■ Problem statement:
Return, in their exact form, the lines that lie between the start of the data below and the line containing "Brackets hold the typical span", with both ends included.

■ Recorded information:
_ _ _ _ _ _ _

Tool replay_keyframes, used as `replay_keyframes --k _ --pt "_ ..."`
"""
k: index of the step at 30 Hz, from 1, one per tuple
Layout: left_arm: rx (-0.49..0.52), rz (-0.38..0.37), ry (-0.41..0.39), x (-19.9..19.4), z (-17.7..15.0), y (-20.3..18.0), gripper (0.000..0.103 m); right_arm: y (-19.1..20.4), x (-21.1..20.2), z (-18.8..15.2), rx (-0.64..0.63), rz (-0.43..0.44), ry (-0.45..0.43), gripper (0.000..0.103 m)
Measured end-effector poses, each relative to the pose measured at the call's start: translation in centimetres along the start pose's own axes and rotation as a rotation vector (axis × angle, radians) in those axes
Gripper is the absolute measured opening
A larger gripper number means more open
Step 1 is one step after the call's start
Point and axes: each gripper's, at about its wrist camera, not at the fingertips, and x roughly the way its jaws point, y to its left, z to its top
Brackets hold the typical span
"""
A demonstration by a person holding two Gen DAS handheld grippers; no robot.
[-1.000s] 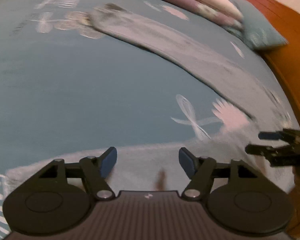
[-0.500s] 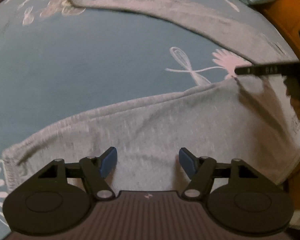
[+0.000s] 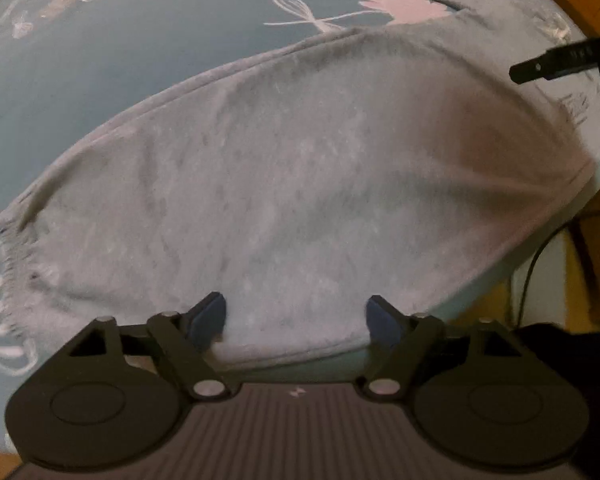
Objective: Fold clothes
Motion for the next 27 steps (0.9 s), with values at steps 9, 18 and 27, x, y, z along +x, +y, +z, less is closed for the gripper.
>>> replay_keyframes --k 9,18,27 --pt "-0.052 -0.025 -0.066 -2.3 0.8 1.6 0.085 4.9 -1.5 -0.2 -0.159 0.104 -0.052 0.096" --pt "-0.190 0.108 -0.099 0.0 0.1 6.5 0.085 13.0 -1.1 -4.9 -0.411 0.326 0.067 0.095" --pt "-0.311 0.077 -0.175 -1.8 1.4 9.9 0.085 14.7 -1.1 -6.2 -0.389 0.357 0.107 0.096"
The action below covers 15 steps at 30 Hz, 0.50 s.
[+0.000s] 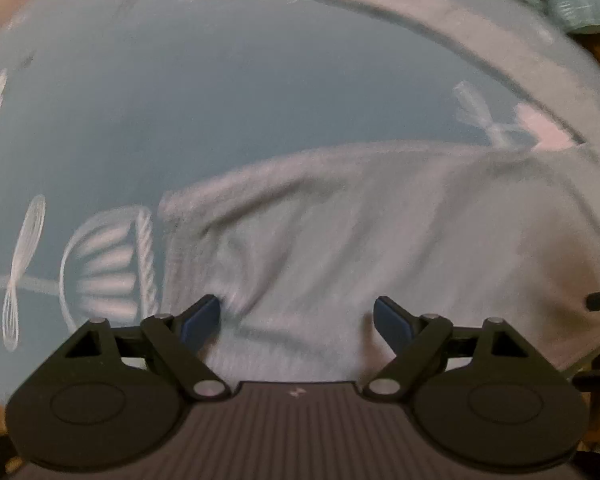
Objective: Fold clothes
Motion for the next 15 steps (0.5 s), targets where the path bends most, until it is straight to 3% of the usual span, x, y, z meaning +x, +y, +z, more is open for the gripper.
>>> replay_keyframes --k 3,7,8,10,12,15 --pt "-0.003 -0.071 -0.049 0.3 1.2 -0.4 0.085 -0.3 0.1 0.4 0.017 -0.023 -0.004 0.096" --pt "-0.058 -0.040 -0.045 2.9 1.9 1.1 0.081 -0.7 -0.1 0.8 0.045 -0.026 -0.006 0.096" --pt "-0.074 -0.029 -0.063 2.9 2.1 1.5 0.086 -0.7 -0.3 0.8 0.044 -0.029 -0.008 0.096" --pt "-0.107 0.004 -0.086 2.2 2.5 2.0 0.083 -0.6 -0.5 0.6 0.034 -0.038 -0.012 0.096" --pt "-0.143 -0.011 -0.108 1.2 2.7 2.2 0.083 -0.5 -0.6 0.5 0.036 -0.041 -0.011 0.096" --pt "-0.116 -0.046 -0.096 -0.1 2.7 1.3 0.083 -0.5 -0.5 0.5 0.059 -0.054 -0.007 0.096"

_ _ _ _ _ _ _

■ Response to the task:
Tool replay_keyframes, used as `replay_keyframes --k _ --pt "_ ..."`
"""
k: index of the step at 30 Hz, from 1, one per tuple
Layout: left_arm: rx (-0.49..0.52), rz (-0.38..0.37), ry (-0.41..0.39), x (-19.9..19.4), z (-17.7..15.0), y (-20.3..18.0), gripper (0.000..0.103 m); right_arm: y (-19.1..20.4), x (-21.1..20.2), z (-18.8..15.2), rx (-0.64..0.63), rz (-0.43..0.44), ry (-0.45..0.43), gripper (0.000..0.103 m)
Measured end-effector poses, each relative to the pose measured at the call's start: translation in centimetres along the start pose's own axes and rotation as a rotation vector (axis × angle, radians) in those axes
Gripper is the absolute measured opening
A larger gripper number means more open
Step 1 is one step after the call's start
Point and axes: each gripper's, at about its wrist camera, not at the fingertips, and x roughly the way its jaws point, y to its left, z to its top
Brackets hold the typical span

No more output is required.